--- DATA TO PROCESS Enclosed Below ---
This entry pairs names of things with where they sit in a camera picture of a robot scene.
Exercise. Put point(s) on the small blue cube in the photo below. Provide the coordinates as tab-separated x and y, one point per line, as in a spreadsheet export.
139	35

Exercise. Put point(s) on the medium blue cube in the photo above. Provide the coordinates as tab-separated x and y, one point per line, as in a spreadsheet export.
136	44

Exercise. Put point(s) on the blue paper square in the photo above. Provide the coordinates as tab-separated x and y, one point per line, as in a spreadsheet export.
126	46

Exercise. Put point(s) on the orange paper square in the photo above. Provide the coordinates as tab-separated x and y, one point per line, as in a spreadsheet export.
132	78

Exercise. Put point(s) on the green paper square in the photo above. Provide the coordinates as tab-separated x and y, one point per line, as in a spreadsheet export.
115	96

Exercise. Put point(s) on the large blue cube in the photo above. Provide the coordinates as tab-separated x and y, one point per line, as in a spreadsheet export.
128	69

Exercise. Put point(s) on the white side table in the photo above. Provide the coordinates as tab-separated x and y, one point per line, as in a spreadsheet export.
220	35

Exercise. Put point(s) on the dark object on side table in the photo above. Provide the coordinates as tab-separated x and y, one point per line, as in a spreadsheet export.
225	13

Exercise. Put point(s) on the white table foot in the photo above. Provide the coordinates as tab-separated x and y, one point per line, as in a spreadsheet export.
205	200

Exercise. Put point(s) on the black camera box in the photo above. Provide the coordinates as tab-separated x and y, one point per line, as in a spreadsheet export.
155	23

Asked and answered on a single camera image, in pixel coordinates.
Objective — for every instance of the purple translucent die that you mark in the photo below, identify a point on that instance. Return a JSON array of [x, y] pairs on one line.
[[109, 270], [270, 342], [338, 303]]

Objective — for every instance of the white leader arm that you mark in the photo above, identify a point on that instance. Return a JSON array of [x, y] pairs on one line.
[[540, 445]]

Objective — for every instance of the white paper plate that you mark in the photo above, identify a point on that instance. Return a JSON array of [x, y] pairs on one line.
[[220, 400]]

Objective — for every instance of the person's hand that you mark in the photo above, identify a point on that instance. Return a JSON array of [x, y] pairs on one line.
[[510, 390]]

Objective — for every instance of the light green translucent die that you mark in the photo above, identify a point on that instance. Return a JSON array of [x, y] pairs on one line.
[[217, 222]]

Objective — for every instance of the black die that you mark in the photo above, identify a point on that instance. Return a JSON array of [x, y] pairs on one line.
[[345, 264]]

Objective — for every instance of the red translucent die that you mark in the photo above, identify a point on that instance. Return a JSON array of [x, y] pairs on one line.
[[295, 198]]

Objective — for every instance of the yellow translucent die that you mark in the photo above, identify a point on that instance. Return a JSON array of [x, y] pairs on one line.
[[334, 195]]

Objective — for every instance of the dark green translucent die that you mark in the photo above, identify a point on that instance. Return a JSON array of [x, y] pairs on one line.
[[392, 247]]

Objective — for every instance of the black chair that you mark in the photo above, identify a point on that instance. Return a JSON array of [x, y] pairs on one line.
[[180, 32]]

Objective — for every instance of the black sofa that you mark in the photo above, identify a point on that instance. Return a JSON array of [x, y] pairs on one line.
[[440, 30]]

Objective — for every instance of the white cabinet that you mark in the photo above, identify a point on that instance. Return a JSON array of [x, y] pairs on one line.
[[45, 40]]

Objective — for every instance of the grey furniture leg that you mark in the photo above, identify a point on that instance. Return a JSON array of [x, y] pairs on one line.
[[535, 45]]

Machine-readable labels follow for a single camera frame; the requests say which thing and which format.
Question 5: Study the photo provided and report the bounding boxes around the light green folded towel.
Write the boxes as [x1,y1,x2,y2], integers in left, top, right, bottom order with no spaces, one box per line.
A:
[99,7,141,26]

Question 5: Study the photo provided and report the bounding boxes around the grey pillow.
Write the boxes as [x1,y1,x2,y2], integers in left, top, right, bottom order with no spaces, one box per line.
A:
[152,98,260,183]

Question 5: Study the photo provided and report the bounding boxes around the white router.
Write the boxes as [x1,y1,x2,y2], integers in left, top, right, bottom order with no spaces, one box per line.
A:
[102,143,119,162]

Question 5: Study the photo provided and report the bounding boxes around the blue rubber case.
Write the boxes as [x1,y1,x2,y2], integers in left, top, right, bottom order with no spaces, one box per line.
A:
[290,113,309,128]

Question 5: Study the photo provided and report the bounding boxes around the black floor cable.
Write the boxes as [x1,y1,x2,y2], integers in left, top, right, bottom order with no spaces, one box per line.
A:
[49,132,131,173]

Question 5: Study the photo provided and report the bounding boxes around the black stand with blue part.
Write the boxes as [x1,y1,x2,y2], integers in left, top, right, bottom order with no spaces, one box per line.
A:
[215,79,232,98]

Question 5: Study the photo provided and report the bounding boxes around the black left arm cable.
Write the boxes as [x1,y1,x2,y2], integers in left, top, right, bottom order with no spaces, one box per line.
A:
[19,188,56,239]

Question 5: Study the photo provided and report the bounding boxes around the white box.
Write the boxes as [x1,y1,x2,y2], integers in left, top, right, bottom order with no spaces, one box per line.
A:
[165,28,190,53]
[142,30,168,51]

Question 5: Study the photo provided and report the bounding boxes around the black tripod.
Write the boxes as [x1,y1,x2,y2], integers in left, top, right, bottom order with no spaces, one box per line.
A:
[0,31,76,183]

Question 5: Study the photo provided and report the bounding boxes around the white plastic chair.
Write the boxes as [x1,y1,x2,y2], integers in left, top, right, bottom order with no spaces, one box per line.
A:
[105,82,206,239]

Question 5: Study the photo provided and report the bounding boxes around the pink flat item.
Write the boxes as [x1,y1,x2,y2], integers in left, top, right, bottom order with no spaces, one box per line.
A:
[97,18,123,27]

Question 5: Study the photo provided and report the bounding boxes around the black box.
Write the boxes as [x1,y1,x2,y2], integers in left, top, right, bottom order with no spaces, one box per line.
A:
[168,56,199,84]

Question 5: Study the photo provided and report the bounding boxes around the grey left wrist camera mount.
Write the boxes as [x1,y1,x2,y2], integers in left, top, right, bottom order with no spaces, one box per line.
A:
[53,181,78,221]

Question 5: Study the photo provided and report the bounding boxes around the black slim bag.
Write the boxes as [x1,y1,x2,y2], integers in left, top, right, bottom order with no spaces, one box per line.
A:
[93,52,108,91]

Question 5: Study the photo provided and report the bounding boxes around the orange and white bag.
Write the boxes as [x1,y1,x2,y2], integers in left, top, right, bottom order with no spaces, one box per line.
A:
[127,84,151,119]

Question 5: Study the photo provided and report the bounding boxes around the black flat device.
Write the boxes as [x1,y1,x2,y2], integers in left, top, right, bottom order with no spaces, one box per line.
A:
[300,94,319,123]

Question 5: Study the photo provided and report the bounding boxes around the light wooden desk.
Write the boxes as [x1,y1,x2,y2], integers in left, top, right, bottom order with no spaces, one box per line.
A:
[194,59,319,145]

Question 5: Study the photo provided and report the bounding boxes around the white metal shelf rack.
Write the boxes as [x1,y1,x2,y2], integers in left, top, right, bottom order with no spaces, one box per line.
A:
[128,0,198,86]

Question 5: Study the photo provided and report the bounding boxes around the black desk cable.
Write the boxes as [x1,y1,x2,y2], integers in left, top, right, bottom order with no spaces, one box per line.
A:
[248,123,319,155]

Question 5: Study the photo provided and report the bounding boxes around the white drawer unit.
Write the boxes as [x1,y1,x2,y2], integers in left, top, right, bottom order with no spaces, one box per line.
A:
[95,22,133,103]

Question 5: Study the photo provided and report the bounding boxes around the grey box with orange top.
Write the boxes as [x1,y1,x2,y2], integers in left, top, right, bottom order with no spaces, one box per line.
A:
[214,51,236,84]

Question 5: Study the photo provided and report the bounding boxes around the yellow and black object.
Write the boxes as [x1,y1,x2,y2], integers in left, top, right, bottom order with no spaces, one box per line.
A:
--- End of Enclosed DATA TO PROCESS ---
(WORK REQUEST): Reproduce the entries exactly as they appear.

(OUTPUT):
This entry pairs names of things with where they sit in a camera picture of a robot scene.
Exercise. Put point(s) on the small blue cube in the photo below. Provide the coordinates as tab-separated x and y, one point per line, as in a spreadsheet export.
139	35

Exercise. Put point(s) on the medium blue cube in the photo above. Provide the coordinates as tab-separated x and y, one point per line, as in a spreadsheet export.
136	44

Exercise. Put point(s) on the blue paper square in the photo above. Provide the coordinates as tab-separated x and y, one point per line, as in a spreadsheet export.
126	46

Exercise. Put point(s) on the orange paper square in the photo above. Provide the coordinates as tab-separated x and y, one point per line, as in a spreadsheet export.
132	78

Exercise. Put point(s) on the green paper square in the photo above. Provide the coordinates as tab-separated x and y, one point per line, as in a spreadsheet export.
115	96

Exercise. Put point(s) on the large blue cube in the photo above. Provide the coordinates as tab-separated x and y, one point per line, as in a spreadsheet export.
128	69

Exercise. Put point(s) on the white side table in the photo above. Provide the coordinates as tab-separated x and y, one point per line, as in a spreadsheet export.
220	35

Exercise. Put point(s) on the dark object on side table in the photo above. Provide the coordinates as tab-separated x and y, one point per line, as in a spreadsheet export.
225	13

Exercise. Put point(s) on the white table foot in the photo above. Provide the coordinates as tab-separated x and y, one point per line, as in a spreadsheet export.
205	200

Exercise. Put point(s) on the black camera box in the photo above. Provide the coordinates as tab-separated x and y, one point per line, as in a spreadsheet export.
155	23

Asked and answered on a single camera image, in pixel coordinates.
Objective — for every instance of the purple translucent die that you mark in the photo below, identify a point on that instance. Return a JSON array of [x, y] pairs on one line.
[[109, 270], [270, 342], [338, 303]]

Objective — for every instance of the white leader arm that you mark in the photo above, identify a point on that instance. Return a JSON array of [x, y] pairs on one line.
[[540, 445]]

Objective — for every instance of the white paper plate that you mark in the photo above, identify a point on that instance. Return a JSON array of [x, y] pairs on one line.
[[220, 400]]

Objective — for every instance of the person's hand that you mark in the photo above, identify a point on that instance. Return a JSON array of [x, y] pairs on one line.
[[510, 390]]

Objective — for every instance of the light green translucent die that you mark in the photo above, identify a point on that instance. Return a JSON array of [x, y] pairs on one line.
[[217, 222]]

Objective — for every instance of the black die that you mark in the photo above, identify a point on that instance. Return a JSON array of [x, y] pairs on one line.
[[345, 264]]

Objective — for every instance of the red translucent die that you mark in the photo above, identify a point on that instance. Return a JSON array of [x, y] pairs on one line.
[[295, 198]]

Objective — for every instance of the yellow translucent die that you mark in the photo above, identify a point on that instance. Return a JSON array of [x, y] pairs on one line.
[[334, 195]]

Objective — for every instance of the dark green translucent die that you mark in the photo above, identify a point on that instance. Return a JSON array of [x, y] pairs on one line.
[[392, 247]]

Objective — for every instance of the black chair that you mark in the photo above, identify a point on that instance. Return a JSON array of [x, y] pairs on one line.
[[180, 32]]

Objective — for every instance of the black sofa that you mark in the photo above, identify a point on that instance. Return a JSON array of [x, y] pairs on one line.
[[440, 30]]

Objective — for every instance of the white cabinet that you mark in the photo above, identify a point on that instance. Return a JSON array of [x, y] pairs on one line.
[[45, 40]]

Objective — for every instance of the grey furniture leg that you mark in the photo above, identify a point on that instance. Return a JSON array of [x, y] pairs on one line.
[[535, 45]]

Machine-readable labels follow for a single camera frame; the requests say which thing and which format.
Question 5: Study the photo provided and report the bounding boxes around the light green folded towel.
Write the boxes as [x1,y1,x2,y2], integers in left, top, right, bottom order with no spaces, one box per line.
A:
[99,7,141,26]

Question 5: Study the photo provided and report the bounding boxes around the grey pillow.
Write the boxes as [x1,y1,x2,y2], integers in left, top, right, bottom order with no spaces, one box per line.
A:
[152,98,260,183]

Question 5: Study the photo provided and report the bounding boxes around the white router.
Write the boxes as [x1,y1,x2,y2], integers in left, top, right, bottom order with no spaces, one box per line.
A:
[102,143,119,162]

Question 5: Study the photo provided and report the bounding boxes around the blue rubber case.
Write the boxes as [x1,y1,x2,y2], integers in left, top, right, bottom order with no spaces, one box per line.
A:
[290,113,309,128]

Question 5: Study the photo provided and report the bounding boxes around the black floor cable.
Write the boxes as [x1,y1,x2,y2], integers in left, top, right, bottom order with no spaces, one box per line.
A:
[49,132,131,173]

Question 5: Study the photo provided and report the bounding boxes around the black stand with blue part.
Write the boxes as [x1,y1,x2,y2], integers in left, top, right, bottom order with no spaces, one box per line.
A:
[215,79,232,98]

Question 5: Study the photo provided and report the bounding boxes around the black left arm cable.
Write the boxes as [x1,y1,x2,y2], integers in left, top, right, bottom order with no spaces, one box per line.
A:
[19,188,56,239]

Question 5: Study the photo provided and report the bounding boxes around the white box.
Write the boxes as [x1,y1,x2,y2], integers in left, top, right, bottom order with no spaces, one box per line.
A:
[165,28,190,53]
[142,30,168,51]

Question 5: Study the photo provided and report the bounding boxes around the black tripod.
Write the boxes as [x1,y1,x2,y2], integers in left, top, right, bottom order with no spaces, one box per line.
A:
[0,31,76,183]

Question 5: Study the photo provided and report the bounding boxes around the white plastic chair.
Write the boxes as [x1,y1,x2,y2], integers in left, top, right, bottom order with no spaces, one box per line.
A:
[105,82,206,239]

Question 5: Study the photo provided and report the bounding boxes around the pink flat item.
Write the boxes as [x1,y1,x2,y2], integers in left, top, right, bottom order with no spaces, one box per line.
A:
[97,18,123,27]

Question 5: Study the photo provided and report the bounding boxes around the black box.
Write the boxes as [x1,y1,x2,y2], integers in left, top, right, bottom order with no spaces, one box per line.
A:
[168,56,199,84]

Question 5: Study the photo provided and report the bounding boxes around the grey left wrist camera mount.
Write the boxes as [x1,y1,x2,y2], integers in left, top, right, bottom order with no spaces, one box per line.
A:
[53,181,78,221]

Question 5: Study the photo provided and report the bounding boxes around the black slim bag.
Write the boxes as [x1,y1,x2,y2], integers in left, top, right, bottom order with no spaces, one box per line.
A:
[93,52,108,91]

Question 5: Study the photo provided and report the bounding boxes around the orange and white bag.
Write the boxes as [x1,y1,x2,y2], integers in left, top, right, bottom order with no spaces, one box per line.
A:
[127,84,151,119]

Question 5: Study the photo provided and report the bounding boxes around the black flat device.
Write the boxes as [x1,y1,x2,y2], integers in left, top, right, bottom order with no spaces, one box per line.
A:
[300,94,319,123]

Question 5: Study the photo provided and report the bounding boxes around the light wooden desk.
Write the boxes as [x1,y1,x2,y2], integers in left, top, right, bottom order with no spaces, one box per line.
A:
[194,59,319,145]

Question 5: Study the photo provided and report the bounding boxes around the white metal shelf rack.
Write the boxes as [x1,y1,x2,y2], integers in left, top, right, bottom order with no spaces, one box per line.
A:
[128,0,198,86]

Question 5: Study the photo provided and report the bounding boxes around the black desk cable.
Write the boxes as [x1,y1,x2,y2], integers in left, top, right, bottom order with no spaces, one box per line.
A:
[248,123,319,155]

Question 5: Study the photo provided and report the bounding boxes around the white drawer unit.
Write the boxes as [x1,y1,x2,y2], integers in left, top, right, bottom order with no spaces, one box per line.
A:
[95,22,133,103]

Question 5: Study the photo provided and report the bounding boxes around the grey box with orange top.
Write the boxes as [x1,y1,x2,y2], integers in left, top, right, bottom order with no spaces, one box per line.
A:
[214,51,236,84]

Question 5: Study the photo provided and report the bounding boxes around the yellow and black object.
Write the boxes as [x1,y1,x2,y2], integers in left, top, right, bottom order with no spaces, one box per line.
A:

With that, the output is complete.